● **Exercise directions**
Where the lines below hold images, skip those and copy every word exactly.

● **Dataset extract**

◇ ◇ ◇ ◇ ◇ ◇ ◇

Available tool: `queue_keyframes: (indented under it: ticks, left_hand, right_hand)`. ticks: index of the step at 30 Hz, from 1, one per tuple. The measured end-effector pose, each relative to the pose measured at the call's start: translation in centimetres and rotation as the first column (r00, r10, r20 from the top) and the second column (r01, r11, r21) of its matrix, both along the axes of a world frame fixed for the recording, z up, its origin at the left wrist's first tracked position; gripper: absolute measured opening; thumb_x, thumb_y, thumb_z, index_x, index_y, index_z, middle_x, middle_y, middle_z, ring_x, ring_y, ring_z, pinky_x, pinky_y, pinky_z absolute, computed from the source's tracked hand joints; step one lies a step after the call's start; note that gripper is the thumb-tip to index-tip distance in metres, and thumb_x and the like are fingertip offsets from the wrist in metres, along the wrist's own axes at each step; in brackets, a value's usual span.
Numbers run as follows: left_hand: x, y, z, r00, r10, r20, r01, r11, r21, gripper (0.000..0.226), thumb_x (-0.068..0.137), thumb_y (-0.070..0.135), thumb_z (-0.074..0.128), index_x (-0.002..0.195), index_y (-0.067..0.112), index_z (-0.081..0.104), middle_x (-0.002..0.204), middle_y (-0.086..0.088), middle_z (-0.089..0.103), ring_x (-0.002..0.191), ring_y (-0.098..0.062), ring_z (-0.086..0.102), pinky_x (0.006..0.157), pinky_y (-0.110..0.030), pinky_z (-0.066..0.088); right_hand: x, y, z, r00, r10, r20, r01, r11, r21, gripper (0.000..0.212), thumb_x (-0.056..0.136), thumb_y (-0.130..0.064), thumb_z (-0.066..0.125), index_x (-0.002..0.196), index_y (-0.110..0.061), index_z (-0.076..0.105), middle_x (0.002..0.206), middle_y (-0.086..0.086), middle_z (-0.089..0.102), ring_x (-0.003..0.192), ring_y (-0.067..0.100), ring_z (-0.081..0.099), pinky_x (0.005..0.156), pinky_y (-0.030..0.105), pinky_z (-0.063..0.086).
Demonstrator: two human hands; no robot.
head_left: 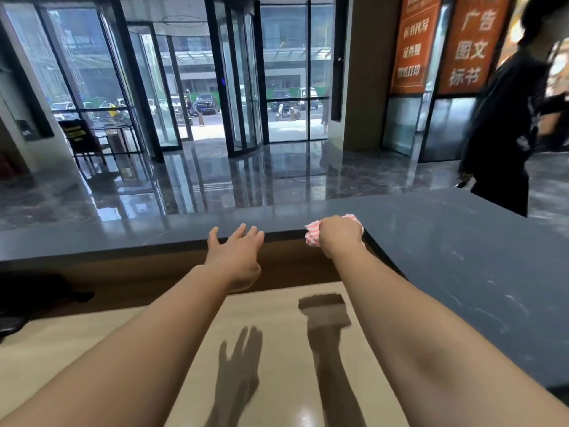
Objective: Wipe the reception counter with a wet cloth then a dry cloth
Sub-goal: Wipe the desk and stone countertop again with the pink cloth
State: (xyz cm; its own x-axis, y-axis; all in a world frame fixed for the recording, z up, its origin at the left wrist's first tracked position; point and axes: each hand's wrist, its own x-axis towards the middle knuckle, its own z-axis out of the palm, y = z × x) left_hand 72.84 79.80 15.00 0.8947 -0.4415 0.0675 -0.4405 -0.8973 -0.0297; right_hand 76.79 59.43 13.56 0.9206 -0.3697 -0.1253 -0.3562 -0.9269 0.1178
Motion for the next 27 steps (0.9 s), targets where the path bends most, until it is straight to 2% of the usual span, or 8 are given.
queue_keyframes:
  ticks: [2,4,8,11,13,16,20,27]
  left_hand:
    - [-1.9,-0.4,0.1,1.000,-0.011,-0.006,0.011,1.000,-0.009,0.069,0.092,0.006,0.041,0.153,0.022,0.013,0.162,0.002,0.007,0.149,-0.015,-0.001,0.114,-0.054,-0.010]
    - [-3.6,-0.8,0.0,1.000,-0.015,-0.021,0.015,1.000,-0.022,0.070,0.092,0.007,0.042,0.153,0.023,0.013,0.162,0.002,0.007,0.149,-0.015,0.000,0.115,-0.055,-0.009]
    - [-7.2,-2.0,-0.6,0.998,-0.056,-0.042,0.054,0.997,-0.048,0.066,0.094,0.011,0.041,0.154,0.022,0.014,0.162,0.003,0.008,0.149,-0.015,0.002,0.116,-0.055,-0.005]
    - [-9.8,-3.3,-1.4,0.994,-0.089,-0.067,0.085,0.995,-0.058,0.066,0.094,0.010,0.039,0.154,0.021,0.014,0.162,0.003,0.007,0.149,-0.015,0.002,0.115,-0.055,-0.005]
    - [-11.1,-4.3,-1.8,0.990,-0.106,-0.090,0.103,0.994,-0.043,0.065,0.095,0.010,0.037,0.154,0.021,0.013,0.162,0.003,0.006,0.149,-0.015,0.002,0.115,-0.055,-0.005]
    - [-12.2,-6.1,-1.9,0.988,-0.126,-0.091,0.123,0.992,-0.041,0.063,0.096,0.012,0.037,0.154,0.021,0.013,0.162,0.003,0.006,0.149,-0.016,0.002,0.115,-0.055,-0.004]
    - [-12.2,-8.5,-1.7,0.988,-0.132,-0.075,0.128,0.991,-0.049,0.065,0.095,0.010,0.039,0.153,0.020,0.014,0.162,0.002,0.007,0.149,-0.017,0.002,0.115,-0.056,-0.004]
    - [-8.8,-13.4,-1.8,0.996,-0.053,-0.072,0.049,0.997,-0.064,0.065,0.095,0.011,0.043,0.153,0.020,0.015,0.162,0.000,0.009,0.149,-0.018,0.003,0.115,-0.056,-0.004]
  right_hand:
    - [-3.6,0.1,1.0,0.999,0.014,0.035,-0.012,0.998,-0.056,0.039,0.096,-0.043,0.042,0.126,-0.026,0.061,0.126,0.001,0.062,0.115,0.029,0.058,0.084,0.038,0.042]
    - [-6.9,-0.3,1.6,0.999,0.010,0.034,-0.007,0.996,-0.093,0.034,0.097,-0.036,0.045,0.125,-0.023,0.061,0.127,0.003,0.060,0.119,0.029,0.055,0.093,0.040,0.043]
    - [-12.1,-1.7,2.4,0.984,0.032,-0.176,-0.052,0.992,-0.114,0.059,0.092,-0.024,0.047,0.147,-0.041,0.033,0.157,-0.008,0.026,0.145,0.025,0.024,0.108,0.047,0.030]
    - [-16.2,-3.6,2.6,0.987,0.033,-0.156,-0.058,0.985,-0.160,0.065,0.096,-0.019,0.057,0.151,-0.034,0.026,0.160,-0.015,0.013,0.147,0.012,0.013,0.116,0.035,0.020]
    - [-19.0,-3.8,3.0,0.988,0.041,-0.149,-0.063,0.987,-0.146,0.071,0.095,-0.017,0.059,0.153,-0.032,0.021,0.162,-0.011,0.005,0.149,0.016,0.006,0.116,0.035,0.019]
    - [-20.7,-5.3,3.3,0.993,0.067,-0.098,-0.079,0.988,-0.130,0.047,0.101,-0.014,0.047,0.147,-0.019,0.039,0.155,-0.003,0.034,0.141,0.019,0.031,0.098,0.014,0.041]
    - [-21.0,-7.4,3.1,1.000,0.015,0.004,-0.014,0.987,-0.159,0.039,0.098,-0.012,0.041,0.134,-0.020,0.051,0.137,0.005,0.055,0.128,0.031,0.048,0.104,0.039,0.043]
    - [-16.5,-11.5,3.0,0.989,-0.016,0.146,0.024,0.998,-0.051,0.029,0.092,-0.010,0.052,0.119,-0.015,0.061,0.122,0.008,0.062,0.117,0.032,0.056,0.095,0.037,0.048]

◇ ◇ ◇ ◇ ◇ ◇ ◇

● **Solution to this problem**
Available tool: `queue_keyframes: (indented under it: ticks, left_hand, right_hand)`. ticks: index of the step at 30 Hz, from 1, one per tuple. The measured end-effector pose, each relative to the pose measured at the call's start: translation in centimetres and rotation as the first column (r00, r10, r20 from the top) and the second column (r01, r11, r21) of its matrix, both along the axes of a world frame fixed for the recording, z up, its origin at the left wrist's first tracked position; gripper: absolute measured opening; thumb_x, thumb_y, thumb_z, index_x, index_y, index_z, middle_x, middle_y, middle_z, ring_x, ring_y, ring_z, pinky_x, pinky_y, pinky_z absolute, computed from the source's tracked hand joints; step one lies a step after the call's start; note that gripper is the thumb-tip to index-tip distance in metres, and thumb_x and the like are fingertip offsets from the wrist in metres, along the wrist's own axes at each step; in brackets, a value's usual span.
Numbers run as follows: left_hand: x, y, z, r00, r10, r20, r01, r11, r21, gripper (0.000..0.226), thumb_x (-0.068..0.137), thumb_y (-0.070..0.135), thumb_z (-0.074..0.128), index_x (-0.002..0.195), index_y (-0.067..0.112), index_z (-0.081..0.104), middle_x (-0.002..0.204), middle_y (-0.086..0.088), middle_z (-0.089..0.103), ring_x (-0.002..0.191), ring_y (-0.098..0.062), ring_z (-0.086..0.102), pinky_x (0.006..0.157), pinky_y (-0.110..0.030), pinky_z (-0.066..0.088); right_hand: x, y, z, r00, r10, r20, r01, r11, r21, gripper (0.000..0.212), thumb_x (-0.056..0.136), thumb_y (-0.130..0.064), thumb_z (-0.066..0.125), index_x (-0.002..0.196), index_y (-0.110..0.061), index_z (-0.076..0.105), middle_x (0.002..0.206), middle_y (-0.086..0.086), middle_z (-0.089..0.102), ring_x (-0.003..0.192), ring_y (-0.067..0.100), ring_z (-0.081..0.099), pinky_x (0.005..0.156), pinky_y (-0.030..0.105), pinky_z (-0.063..0.086).
Demonstrator: two human hands; no robot.
head_left: 
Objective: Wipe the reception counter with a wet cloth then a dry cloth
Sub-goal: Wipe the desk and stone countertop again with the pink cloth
State: (xyz cm; its own x-axis, y-axis; all in a world frame fixed for the recording, z up, its origin at the left wrist's first tracked position; point and axes: each hand's wrist, its own x-axis towards the middle knuckle, its own z-axis out of the palm, y = z × x) left_hand 72.84 79.80 15.00 0.8947 -0.4415 0.0675 -0.4405 -0.8973 -0.0297; right_hand 76.79 59.43 13.56 0.9206 -0.3697 -0.1253 -0.3562 -0.9269 0.1178
Motion for the next 27 steps (0.9 s), targets where the path bends most, until it is straight to 2% of the usual span, or 8 are given.
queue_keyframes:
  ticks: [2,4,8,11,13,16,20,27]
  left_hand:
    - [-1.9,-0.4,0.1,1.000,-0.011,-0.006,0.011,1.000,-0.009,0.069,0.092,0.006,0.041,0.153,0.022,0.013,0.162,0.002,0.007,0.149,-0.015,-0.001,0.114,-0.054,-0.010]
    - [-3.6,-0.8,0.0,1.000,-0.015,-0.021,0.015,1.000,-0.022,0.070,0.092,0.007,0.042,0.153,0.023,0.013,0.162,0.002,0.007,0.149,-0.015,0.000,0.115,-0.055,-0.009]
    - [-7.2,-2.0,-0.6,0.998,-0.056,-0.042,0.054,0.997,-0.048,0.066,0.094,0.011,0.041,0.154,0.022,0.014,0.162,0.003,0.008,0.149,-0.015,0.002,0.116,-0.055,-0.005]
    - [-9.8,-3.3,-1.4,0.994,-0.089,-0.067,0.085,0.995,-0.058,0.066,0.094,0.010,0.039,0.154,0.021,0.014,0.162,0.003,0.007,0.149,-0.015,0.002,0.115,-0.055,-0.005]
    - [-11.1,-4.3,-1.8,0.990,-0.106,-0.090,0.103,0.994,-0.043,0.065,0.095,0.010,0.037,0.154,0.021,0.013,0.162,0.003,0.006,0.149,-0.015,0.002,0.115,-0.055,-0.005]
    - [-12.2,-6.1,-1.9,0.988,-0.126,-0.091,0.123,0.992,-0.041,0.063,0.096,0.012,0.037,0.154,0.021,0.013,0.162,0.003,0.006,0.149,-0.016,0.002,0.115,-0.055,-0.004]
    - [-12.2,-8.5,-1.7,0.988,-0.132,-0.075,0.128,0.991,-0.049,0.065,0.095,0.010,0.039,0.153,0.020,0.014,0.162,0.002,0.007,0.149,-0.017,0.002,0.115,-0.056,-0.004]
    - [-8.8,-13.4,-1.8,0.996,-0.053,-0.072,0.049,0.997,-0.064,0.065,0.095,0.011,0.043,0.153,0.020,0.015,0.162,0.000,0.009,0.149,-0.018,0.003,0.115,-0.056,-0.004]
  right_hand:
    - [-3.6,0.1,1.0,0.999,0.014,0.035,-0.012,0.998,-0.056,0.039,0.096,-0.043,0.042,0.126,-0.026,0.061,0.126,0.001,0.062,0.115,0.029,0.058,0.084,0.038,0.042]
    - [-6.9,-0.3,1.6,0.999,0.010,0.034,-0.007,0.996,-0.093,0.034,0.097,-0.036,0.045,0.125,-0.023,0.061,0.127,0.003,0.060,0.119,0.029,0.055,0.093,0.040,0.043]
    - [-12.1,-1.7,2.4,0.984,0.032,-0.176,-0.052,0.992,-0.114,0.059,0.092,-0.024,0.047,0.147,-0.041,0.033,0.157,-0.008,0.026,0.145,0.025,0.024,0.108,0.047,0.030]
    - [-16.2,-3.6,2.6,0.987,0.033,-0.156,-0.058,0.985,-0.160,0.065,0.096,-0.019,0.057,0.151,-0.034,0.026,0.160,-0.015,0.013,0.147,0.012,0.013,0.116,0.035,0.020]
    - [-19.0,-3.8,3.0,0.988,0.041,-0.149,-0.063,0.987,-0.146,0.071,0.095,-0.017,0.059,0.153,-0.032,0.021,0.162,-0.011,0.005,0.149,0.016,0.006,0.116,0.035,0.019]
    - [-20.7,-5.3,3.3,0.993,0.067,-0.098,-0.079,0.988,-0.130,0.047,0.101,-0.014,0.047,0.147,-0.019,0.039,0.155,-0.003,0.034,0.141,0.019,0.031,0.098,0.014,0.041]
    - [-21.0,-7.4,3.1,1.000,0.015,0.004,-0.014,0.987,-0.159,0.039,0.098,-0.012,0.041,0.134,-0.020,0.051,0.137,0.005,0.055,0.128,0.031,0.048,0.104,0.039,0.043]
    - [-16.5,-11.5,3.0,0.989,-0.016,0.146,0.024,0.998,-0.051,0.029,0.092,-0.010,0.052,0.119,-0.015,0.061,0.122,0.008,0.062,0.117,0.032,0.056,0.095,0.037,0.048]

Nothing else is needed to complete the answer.